We've been having an interesting discussion at work about the best way to improve the overall rate of progress in decoding brain signals. As a community, we've been making progress, but improvements have been painfully slow. Typically, one group will announce a big breakthrough and publish it in a splashy journal, but the reality is always that "the devil is in the details" - these experiments become awfully hard to replicate since experimental details are rarely divulged. For example, if you are conducting an EEG-based BMI experiment, you might have kept the lights dim or the room temperature cool or some other detail. You might have had to reject certain trials for some reason or another - these details are crucially important to making the experiment work. And therefore, having one lab build on the success of another is damn near impossible. As a corollary, it is nearly impossible to say which lab is making the most progress or which decoding technique is the best, because there is no such thing as an apples to apples comparison in this field as of yet.
I'd like to change that.
I learned from my department chair that human language technology research had a similar problem about 30 years ago - various labs were making outrageous claims about transcribing text to speech, but since everyone was using their own proprietary data set, the claims were very hard to sort out. The solution came from the National Institute of Standards and Technology (NIST). NIST decided to institute an annual challenge to the community: transcribe these phone conversations, detect speaker language, etc. NIST provided the data sets, so that everyone was working off the same data, and finally it became possible to objectively compare the performances of various labs and algorithms. As the project grew year after year, it became necessary to set up the Linguistics Data Consortium (LDC) to design and create ever more sophisticated data sets. Part of the challenge is to properly design a data set such that all the control cases are properly addressed and that the desired algorithms can be properly tested. Once the data set is designed, LDC collects and disseminates the data. LDC will also archive and disseminate data from independent laboratories. The LDC is hosted by the University of Pennsylvania and currently has about 50 employees and has amassed about 500 data libraries in over 60 languages.

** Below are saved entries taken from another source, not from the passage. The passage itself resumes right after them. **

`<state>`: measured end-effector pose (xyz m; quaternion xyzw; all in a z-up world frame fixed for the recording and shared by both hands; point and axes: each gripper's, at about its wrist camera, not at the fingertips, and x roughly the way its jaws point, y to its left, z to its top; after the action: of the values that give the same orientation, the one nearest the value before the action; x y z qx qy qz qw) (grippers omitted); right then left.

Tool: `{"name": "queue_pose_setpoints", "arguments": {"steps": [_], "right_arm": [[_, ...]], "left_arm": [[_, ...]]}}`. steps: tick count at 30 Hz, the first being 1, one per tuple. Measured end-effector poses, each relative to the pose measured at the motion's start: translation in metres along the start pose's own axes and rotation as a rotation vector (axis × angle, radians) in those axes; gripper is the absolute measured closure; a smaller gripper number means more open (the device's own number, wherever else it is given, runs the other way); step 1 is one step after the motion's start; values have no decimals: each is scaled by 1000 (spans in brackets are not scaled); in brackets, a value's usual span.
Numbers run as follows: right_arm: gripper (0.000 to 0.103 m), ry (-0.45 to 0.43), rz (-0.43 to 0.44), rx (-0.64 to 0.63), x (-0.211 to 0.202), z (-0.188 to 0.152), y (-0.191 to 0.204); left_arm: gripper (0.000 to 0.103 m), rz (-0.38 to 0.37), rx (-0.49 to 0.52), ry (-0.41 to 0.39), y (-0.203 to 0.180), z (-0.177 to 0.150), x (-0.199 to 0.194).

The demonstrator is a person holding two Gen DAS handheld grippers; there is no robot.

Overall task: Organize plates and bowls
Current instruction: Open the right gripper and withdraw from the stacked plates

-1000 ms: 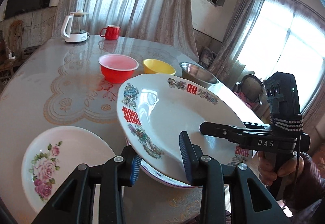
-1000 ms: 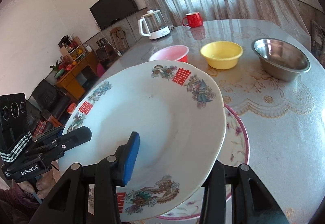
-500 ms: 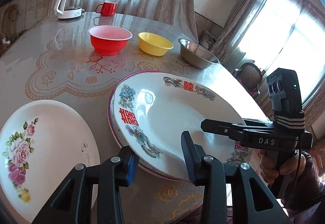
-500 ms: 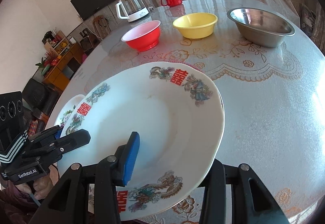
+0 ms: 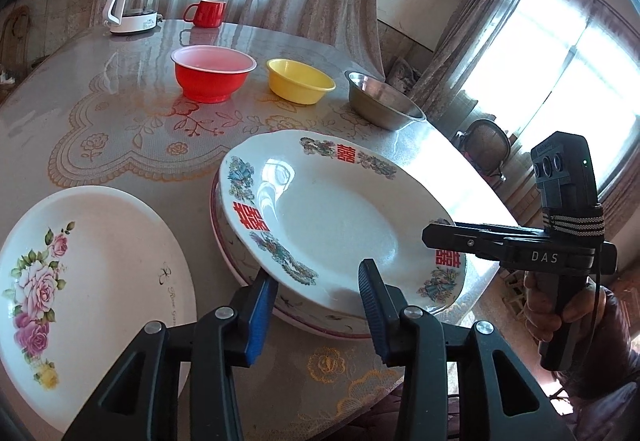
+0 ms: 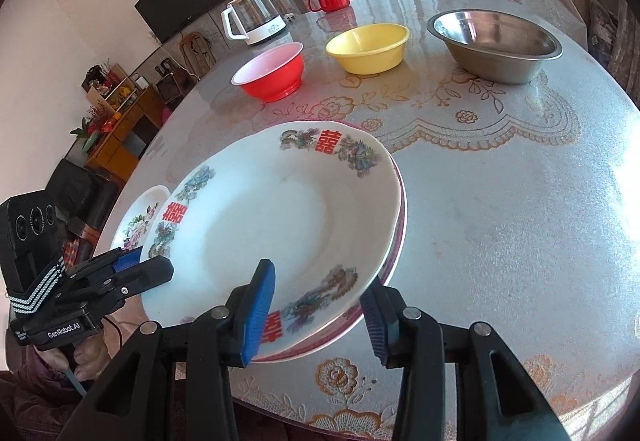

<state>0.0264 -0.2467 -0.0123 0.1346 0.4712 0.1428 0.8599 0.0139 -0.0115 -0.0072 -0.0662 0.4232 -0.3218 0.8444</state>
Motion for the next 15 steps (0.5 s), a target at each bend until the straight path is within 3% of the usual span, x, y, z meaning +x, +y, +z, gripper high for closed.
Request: {"name": "queue_pose_setpoints", "arguments": {"steps": [5, 9, 15], "right_arm": [[60, 33, 9, -27, -9, -6, 0], [60, 36, 8, -42, -21, -10, -5], [60, -45, -45, -1, -31, 8, -17]], "left_arm": [[62, -2, -20, 6, 8, -5, -4], [62, -22, -35, -35, 15, -7, -15], [53, 16, -58, -64, 22, 3, -16]]}}
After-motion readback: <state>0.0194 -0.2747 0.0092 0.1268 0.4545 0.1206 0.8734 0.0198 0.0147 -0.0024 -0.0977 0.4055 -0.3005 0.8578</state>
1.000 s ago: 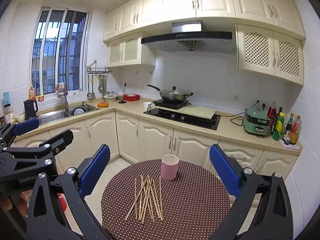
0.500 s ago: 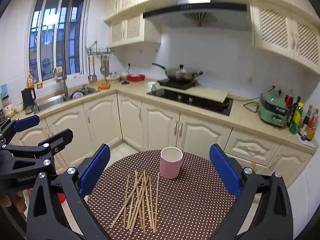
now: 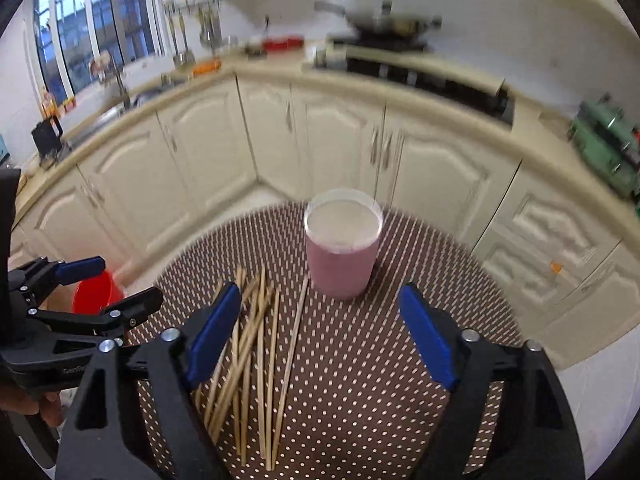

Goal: Organize utensils
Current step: 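Grasp one wooden chopstick with the right tool while the left tool grasps another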

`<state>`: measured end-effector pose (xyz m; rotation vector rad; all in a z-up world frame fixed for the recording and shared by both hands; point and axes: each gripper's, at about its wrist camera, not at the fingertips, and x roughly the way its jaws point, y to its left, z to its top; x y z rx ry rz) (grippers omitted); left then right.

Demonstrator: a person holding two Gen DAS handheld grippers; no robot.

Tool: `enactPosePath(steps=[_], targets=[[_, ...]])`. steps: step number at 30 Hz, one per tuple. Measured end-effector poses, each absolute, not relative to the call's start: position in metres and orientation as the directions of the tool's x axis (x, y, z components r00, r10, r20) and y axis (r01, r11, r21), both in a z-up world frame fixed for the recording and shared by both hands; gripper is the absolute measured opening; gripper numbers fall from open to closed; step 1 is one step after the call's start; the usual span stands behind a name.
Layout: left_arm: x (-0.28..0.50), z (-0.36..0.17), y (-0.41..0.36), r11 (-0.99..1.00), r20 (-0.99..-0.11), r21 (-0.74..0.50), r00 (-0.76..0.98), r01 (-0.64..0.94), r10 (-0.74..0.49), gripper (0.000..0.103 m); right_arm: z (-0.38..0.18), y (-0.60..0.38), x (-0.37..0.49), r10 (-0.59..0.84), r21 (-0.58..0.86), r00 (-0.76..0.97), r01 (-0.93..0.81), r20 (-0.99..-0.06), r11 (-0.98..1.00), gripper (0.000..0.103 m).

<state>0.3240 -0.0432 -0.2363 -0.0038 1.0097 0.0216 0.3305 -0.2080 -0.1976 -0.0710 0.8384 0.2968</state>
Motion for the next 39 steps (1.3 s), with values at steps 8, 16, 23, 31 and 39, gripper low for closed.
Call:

The advantages are manifold. First, by having a community-wide competition, attention and energy is focussed on the most important problems. Program managers from federal funding agencies can be instrumental in setting these goals. Secondly, by having common data libraries, the community is able to effectively ferret out the real differences between various algorithms and techniques - this is a boon for overall progress. And finally, relative to the overall amount of money being spent by funding agencies to fuel all this research, the cost of collecting and distributing the data is relatively minor by comparison.
The following graphic shows how the Common Evaluations paradigm of NIST and LDC has propelled progress in the human language technology field. As time has progressed, the challenges have become progressively harder and yet progress is always forthcoming. As a bonus, these data libraries have also become a real boon for industry players who wish to incorporate language technology into their products: these companies now have "industry-standard" data sets to build their algorithms around. So its not just good for progress in research, but also in industry.
The challenges in making such a data consortium work are also manifold. First, it won't work without the consensus of the scientific community that this is a valuable exercise. If the main labs and key players refuse to participate, then the whole exercise becomes less useful. The main way to resolve this potential problem is to (a) directly engage the community and sell them on the importance of the concept and (b) to convince program managers at funding agencies to insist that their PIs participate in the consortium. Beyond the engagement issue, there are secondary problems such as funding, scope, organization, and so on. But none of these issues are show-stoppers. We believe there is a need for an LDC-like operation in the neural engineering world, and we are pursuing efforts to start such an endeavor, to be hosted (naturally) at Temple University.